Please return every line of the records that contains the word "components".

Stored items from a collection
- - - -
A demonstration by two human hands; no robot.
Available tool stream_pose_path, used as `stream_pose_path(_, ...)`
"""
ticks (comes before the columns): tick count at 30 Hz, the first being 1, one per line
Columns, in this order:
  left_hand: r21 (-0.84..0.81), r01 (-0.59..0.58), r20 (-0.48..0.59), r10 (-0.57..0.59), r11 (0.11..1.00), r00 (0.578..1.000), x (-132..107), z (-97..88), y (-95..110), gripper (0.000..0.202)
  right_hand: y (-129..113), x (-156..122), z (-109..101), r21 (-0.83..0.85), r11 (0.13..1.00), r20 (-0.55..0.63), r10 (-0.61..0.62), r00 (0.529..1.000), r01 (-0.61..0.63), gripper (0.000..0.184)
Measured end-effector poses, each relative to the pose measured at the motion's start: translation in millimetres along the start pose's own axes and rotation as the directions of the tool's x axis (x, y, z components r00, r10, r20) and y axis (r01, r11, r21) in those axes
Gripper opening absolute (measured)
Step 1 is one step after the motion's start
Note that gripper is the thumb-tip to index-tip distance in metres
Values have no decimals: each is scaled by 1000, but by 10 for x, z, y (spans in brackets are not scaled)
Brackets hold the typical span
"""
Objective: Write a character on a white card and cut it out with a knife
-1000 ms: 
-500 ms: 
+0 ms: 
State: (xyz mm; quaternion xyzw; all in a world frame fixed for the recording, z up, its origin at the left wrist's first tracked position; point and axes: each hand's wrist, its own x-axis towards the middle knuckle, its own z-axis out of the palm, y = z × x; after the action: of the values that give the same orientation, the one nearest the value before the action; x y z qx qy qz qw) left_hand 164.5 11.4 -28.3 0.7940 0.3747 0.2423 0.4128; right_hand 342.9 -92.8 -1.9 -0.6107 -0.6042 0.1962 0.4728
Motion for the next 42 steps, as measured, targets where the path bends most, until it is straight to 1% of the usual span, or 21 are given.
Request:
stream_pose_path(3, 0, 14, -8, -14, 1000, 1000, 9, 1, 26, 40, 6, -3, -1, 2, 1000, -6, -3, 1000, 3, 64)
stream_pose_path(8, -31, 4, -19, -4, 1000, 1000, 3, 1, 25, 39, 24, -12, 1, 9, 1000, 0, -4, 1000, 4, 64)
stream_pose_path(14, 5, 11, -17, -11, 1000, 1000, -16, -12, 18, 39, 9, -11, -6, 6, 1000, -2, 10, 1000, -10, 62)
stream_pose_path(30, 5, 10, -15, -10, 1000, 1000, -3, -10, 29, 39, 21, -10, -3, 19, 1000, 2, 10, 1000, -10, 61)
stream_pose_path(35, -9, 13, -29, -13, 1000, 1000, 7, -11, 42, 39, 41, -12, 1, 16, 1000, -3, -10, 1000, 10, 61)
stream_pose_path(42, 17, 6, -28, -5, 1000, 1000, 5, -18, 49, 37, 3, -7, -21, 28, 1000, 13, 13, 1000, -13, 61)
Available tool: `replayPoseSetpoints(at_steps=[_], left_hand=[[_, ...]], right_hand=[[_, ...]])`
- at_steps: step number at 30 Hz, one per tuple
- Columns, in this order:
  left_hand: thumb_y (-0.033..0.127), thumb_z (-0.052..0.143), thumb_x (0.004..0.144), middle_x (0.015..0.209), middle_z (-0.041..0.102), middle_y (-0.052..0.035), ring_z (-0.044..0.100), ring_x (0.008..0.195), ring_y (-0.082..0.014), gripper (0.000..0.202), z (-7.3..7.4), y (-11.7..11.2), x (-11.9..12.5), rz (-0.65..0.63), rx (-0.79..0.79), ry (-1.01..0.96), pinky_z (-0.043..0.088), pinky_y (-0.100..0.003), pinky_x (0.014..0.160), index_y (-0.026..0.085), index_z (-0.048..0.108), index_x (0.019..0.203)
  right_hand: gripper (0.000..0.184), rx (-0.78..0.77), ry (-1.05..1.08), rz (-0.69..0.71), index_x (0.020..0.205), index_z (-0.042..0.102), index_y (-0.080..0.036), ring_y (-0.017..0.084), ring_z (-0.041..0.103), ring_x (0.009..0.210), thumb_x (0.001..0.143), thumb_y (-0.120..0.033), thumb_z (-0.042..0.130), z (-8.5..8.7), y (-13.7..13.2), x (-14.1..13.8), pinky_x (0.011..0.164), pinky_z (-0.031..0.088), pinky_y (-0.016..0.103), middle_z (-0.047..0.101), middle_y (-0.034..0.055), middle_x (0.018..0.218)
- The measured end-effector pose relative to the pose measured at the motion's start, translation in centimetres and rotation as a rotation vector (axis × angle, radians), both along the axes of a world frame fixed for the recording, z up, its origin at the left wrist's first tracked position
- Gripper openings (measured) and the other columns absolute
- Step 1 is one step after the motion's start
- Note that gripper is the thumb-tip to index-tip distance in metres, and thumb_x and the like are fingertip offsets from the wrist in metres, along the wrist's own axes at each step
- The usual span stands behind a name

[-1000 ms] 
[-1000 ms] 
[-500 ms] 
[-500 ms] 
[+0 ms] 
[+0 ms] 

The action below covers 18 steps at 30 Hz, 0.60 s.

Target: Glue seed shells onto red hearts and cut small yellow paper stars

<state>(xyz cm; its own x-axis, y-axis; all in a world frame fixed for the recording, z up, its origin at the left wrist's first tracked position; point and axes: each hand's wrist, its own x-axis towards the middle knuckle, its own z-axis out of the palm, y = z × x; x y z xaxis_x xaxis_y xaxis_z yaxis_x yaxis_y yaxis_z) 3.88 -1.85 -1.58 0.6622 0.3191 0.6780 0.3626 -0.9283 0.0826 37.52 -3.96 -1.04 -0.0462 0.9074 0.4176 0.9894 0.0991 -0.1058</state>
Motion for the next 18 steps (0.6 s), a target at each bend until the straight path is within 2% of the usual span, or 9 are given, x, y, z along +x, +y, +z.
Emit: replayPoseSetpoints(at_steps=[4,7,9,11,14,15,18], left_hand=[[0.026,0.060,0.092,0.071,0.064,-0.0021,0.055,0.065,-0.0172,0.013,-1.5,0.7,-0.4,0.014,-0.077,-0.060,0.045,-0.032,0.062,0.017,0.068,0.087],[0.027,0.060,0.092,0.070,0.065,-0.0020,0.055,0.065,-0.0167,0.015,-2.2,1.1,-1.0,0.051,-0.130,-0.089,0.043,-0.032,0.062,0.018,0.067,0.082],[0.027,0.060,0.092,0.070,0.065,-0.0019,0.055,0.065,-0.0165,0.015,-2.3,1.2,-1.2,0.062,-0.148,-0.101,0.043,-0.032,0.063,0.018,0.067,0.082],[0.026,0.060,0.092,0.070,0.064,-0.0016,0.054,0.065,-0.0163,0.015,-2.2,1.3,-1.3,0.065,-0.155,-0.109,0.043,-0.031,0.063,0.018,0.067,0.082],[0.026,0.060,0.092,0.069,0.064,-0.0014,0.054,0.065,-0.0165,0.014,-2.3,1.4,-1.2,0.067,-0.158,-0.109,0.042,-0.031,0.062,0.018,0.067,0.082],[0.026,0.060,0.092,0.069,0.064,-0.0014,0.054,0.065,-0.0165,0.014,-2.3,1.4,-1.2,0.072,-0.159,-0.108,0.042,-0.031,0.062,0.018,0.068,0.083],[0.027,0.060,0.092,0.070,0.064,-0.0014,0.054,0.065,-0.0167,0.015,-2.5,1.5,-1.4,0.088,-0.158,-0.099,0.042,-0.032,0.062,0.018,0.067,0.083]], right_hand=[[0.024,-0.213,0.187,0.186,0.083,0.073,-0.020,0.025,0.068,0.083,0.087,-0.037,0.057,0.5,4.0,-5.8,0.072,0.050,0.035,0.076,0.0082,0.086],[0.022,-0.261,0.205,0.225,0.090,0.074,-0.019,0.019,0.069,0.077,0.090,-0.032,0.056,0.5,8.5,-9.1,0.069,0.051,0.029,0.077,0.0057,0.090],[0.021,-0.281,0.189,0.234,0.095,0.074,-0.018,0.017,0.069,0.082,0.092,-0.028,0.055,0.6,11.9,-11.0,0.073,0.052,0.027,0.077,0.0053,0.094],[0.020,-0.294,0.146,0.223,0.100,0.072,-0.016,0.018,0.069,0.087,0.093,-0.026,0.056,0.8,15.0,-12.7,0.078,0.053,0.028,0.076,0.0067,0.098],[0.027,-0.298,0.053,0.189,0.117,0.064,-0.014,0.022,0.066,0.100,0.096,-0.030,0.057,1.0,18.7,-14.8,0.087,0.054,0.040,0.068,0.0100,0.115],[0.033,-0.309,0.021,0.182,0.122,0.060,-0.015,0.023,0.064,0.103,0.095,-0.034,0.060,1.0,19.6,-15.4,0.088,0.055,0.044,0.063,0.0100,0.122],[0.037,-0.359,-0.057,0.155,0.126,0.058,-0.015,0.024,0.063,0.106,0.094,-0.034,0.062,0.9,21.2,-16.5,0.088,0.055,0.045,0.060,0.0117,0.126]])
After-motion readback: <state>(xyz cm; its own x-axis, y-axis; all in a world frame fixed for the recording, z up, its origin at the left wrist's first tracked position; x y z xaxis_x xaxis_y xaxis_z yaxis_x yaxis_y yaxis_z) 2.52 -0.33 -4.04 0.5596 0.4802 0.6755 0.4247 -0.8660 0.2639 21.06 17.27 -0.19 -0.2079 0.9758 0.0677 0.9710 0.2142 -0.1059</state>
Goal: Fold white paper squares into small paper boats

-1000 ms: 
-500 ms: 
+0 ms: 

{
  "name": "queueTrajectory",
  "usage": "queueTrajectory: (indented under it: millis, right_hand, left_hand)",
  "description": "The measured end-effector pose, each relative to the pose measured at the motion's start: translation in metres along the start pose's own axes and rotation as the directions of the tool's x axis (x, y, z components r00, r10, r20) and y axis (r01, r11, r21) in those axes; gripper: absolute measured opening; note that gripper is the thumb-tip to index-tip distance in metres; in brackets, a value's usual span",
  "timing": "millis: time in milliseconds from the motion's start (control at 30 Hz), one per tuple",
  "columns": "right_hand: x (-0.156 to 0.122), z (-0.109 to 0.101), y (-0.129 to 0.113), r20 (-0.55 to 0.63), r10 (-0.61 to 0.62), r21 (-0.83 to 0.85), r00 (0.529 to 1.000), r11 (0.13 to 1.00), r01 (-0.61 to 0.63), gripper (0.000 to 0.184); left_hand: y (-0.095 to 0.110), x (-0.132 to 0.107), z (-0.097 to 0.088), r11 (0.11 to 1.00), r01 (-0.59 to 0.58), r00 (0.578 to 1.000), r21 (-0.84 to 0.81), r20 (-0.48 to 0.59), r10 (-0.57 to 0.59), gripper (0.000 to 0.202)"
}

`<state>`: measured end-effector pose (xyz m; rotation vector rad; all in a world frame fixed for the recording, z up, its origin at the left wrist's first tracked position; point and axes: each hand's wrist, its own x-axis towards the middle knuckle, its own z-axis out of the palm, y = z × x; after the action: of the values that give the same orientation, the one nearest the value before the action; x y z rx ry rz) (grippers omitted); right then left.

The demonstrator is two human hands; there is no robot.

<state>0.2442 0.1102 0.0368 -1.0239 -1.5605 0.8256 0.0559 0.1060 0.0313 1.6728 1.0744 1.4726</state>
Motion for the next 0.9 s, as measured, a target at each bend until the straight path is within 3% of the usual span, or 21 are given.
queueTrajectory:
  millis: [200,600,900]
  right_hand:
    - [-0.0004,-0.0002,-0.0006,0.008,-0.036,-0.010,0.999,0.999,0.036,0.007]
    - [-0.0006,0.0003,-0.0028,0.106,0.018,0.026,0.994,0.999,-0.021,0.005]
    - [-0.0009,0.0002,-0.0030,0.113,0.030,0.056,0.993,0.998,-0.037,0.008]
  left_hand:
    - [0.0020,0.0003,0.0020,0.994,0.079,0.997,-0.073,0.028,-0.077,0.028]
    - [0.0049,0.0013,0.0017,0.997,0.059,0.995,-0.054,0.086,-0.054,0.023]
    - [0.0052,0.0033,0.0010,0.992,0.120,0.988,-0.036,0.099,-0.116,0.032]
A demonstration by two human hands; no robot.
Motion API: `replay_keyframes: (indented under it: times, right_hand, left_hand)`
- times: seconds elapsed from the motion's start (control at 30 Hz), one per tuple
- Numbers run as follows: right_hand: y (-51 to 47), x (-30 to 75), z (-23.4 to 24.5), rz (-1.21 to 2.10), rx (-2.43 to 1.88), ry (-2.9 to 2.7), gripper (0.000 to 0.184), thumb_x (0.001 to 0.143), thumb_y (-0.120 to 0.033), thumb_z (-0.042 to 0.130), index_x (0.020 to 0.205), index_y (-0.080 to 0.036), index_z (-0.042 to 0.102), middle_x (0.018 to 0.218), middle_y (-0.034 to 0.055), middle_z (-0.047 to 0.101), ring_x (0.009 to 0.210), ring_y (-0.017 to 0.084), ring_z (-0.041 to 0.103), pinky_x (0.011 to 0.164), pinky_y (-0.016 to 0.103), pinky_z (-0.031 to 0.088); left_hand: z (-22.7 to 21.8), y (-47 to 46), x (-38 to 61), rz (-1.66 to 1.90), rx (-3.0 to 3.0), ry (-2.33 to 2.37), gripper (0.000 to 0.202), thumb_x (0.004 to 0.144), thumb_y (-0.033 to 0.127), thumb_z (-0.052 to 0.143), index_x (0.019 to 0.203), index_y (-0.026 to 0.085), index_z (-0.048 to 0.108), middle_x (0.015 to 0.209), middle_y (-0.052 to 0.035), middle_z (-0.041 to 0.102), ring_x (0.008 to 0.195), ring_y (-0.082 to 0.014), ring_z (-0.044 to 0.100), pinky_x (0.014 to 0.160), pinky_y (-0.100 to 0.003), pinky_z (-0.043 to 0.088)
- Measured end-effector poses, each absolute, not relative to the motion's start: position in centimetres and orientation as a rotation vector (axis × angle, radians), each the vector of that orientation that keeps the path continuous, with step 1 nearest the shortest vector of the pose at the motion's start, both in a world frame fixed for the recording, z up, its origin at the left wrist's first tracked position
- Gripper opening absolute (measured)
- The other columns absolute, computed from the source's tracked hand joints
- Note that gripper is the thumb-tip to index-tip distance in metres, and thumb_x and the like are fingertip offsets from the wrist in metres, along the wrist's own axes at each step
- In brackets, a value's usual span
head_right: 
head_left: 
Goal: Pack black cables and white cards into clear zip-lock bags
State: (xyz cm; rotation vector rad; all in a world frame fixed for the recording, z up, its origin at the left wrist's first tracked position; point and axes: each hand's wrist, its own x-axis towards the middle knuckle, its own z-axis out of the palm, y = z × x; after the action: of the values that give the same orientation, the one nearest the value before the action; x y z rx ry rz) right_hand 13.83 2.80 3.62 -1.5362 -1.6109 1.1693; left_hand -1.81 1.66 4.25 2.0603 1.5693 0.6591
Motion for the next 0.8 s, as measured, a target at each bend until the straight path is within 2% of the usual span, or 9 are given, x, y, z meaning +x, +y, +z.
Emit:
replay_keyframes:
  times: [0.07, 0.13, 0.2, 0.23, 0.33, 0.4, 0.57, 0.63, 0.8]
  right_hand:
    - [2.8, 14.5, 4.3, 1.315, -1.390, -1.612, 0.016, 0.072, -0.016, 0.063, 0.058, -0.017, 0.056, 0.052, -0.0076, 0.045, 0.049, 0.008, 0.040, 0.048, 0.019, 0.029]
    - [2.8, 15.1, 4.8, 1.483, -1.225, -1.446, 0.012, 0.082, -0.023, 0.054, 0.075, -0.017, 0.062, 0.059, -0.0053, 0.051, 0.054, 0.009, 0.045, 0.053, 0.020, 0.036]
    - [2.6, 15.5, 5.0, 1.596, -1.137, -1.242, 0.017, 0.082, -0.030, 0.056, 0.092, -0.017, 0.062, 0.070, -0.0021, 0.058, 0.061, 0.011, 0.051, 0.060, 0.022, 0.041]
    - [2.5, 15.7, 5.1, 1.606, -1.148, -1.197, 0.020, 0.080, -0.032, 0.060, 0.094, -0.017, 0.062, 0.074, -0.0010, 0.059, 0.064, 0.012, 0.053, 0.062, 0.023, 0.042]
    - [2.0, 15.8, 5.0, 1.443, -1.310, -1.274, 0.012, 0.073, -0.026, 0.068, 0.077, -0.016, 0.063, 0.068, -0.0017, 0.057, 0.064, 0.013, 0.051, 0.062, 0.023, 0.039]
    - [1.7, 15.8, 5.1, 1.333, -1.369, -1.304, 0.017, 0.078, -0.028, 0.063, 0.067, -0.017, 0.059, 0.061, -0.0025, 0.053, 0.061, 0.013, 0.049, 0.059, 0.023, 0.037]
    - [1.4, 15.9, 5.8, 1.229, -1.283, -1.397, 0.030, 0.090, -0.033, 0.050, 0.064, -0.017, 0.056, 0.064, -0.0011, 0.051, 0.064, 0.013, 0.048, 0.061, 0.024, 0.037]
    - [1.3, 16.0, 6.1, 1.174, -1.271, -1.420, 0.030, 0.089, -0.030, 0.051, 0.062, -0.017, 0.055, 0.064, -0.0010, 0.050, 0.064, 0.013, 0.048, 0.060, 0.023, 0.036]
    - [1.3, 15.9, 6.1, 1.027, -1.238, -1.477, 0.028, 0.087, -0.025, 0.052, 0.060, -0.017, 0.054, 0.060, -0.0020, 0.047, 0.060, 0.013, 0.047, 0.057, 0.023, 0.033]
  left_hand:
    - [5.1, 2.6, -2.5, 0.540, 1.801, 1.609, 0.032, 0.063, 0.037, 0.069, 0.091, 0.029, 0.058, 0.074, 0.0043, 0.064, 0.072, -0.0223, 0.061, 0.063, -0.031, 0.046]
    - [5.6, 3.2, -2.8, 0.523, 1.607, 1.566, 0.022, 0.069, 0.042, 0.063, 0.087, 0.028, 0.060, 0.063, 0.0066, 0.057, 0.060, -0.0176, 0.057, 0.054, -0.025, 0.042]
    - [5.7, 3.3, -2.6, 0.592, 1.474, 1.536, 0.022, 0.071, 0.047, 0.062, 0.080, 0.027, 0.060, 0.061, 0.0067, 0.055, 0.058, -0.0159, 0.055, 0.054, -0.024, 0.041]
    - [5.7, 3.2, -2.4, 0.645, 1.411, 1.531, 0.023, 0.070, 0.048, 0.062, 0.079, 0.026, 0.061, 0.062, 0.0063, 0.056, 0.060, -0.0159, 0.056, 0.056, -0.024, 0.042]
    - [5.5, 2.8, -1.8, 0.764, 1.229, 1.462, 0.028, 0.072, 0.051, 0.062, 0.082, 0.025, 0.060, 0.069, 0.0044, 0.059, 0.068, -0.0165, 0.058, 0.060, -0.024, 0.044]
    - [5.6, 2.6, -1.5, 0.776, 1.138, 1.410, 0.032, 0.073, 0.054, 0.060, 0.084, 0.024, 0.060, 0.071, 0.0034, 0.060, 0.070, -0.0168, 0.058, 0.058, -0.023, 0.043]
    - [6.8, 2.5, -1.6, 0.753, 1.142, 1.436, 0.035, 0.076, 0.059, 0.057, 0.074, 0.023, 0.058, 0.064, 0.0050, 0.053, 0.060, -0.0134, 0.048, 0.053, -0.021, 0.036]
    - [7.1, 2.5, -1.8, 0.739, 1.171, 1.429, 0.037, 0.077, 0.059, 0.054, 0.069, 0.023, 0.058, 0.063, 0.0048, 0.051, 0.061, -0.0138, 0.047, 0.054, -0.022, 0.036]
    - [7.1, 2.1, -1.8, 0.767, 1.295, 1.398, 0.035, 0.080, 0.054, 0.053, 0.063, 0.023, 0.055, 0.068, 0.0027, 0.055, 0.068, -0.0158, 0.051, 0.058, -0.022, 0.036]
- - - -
** YOUR SOLUTION **
Measured end-effector poses, each relative to the pose measured at the motion's start: translation in millimetres along the start pose's own axes and rotation as the directions of the tool's x axis (x, y, z components r00, r10, r20) and y axis (r01, r11, r21) in those axes
  "description": "The measured end-effector pose, each relative to the pose measured at the motion's start: translation in metres along the start pose's own axes and rotation as the directions of the tool's x axis (x, y, z components r00, r10, r20) and y axis (r01, r11, r21) in those axes; gripper: absolute measured opening; note that gripper is the thumb-tip to index-tip distance in metres; in brackets, a value's usual span",

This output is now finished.